Whilke I was in college, I did an experiment for my cognitive sciences professor. It used what this system uses, in-principle, except that the method of display used a machine called a tachistoscope. Nowadays, it's just a computer program. It did the same thing.
I sat in a room and watched hundreds of faces appear one-by-one, on a screen. I held a Jeopardy-style button, and when I thought I saw a face for the second time, I pushed a button. There were no distractors, I was alone in the room, and it was climate-controlled and the lighting was dim, except for the tv screen. Optimal visual environment, you could say.
The time the images appeared was controlled, but it didn't speed-up or slow-down. It was pretty-quick, as I recall, not as-quick as this though. The duration of the appearing image is just one of the variables which could affect your cognitive performance, how-many you correctly saw for a second time vs. how many you got wrong. I did it a couple times several weeks apart.
The professor was studying eyewitness testimony, which was his expert field of study.
What would be interesting is to ask the people who participate in this to describe what they saw, w/o suggesting they saw "monsters." I think you would have to be very careful so you didn't "lead the witness," as they say in objection during a trial-witness examination/cross-examination.
Since the brain wants a "complete picture," to better-understand the environment in-which the subject is experiencing, you "fill-in the gaps," and though you don't actually directly "see" the peripheral images, (if you are following directions and focus on the cross) your mind "completes" them as they pass-by. Some are perceived as more-disturbing than others. If you actually look at the images after following instructions the first time, you see there are no "monsters." It's just a variety of faces, displayed under uniform lighting conditions and w/a plain background. So, the brain works to try and "explain" or "complete" what is actually an incomplete retinal impact using center focus away from the face. The macula is the portion of the retina which receives focused central images which then are transmitted by the optic nerves to the visual cortex, the brain's visual-processing area. You've probably heard of macular degeneration, which causes problems with being able to view and accurately-process images on-which you normally would focus. This is a serious interruption of one's visual acuity as the person likely will be unable to read or to operate machinery, including autos, safely, but they retain their peripheral vision, so their eye problem allows them to still have a degree of function better than the person who becomes blind, for instance.
The rest of the retina apart from the macula processes the peripheral visual input. It is this area which is being influenced by the faces in this display we have seen, and where the data absorption is acquired and again passed to the visual cortex of the brain to be processed and interpreted.
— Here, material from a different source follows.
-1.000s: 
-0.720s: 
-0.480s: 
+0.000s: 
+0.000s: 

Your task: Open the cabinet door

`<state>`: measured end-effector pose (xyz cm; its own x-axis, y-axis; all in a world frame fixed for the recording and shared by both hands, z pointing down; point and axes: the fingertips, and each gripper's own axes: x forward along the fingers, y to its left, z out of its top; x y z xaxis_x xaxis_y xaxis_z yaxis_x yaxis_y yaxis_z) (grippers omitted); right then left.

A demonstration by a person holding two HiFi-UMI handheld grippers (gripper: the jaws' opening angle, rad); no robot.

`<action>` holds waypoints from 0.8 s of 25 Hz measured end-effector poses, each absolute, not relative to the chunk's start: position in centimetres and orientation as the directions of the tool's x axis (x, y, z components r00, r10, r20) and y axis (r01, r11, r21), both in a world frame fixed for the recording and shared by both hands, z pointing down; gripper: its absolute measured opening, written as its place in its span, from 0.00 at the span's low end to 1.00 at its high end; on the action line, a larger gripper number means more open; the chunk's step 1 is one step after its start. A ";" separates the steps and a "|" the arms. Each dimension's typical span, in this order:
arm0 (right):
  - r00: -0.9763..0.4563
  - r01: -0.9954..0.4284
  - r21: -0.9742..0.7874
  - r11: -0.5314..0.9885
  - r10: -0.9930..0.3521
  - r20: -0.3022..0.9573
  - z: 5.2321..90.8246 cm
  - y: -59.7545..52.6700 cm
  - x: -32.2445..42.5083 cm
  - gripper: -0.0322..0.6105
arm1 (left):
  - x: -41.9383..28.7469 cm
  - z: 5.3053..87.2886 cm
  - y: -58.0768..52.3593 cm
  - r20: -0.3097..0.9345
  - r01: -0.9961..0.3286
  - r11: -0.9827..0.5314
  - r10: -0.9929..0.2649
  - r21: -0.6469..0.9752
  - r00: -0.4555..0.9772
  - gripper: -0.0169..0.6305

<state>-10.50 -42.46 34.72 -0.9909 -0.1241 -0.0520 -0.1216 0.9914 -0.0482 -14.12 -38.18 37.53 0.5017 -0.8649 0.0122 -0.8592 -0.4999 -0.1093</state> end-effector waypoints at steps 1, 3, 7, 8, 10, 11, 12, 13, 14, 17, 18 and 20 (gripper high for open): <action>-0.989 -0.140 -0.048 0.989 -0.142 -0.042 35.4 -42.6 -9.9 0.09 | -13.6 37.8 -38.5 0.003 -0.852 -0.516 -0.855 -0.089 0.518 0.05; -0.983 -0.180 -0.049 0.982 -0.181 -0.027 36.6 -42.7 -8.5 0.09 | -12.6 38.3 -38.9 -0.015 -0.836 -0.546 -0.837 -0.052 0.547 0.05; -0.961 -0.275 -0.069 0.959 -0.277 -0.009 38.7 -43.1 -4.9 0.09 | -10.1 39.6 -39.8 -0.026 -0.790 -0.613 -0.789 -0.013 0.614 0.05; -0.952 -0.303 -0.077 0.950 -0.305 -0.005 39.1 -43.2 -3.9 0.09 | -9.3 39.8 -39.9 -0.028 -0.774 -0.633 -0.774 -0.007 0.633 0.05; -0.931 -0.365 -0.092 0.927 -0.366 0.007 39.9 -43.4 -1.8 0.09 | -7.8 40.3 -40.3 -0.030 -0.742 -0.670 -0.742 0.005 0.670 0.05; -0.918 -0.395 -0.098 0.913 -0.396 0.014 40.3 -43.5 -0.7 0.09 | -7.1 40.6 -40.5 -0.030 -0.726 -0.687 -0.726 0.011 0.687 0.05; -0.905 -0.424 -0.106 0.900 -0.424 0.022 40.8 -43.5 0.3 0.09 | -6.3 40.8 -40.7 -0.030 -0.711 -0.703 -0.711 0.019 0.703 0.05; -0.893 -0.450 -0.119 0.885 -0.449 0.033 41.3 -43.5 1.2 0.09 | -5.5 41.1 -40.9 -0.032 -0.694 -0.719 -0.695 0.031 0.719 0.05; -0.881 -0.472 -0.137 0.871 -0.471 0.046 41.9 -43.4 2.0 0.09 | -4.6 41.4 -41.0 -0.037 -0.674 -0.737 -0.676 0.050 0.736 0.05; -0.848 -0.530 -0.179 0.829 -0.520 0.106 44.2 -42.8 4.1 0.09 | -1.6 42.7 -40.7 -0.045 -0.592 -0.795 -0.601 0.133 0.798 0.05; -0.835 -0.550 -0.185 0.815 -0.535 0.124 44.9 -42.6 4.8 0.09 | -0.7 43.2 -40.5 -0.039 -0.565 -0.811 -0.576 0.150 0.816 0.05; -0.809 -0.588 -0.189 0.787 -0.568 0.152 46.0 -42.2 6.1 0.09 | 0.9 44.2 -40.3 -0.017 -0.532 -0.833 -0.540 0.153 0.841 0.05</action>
"Monsters?" It may turn-out to be bias against people who have different physiological characteristics than the viewer. It may also be that the physical appearance of someone who previously caused negative experiences in one's personal development are influencing what the person sees, and that any similarly-appearing person produces an unpleasant cognitive experience during the display of faces.
There are so-many hypotheses which could explain what one perceives, i.e., faces like the viewer's categorized as-for race, ethnicity, shape, hair/eye color, etc. all are potential dependent variables, while those unlike the viewer's face are more-often perceived as "disturbing," "scary," "or "unpleasant."
There is a career's worth of work in this experiment, and years' worth of analysis and additional experimentation.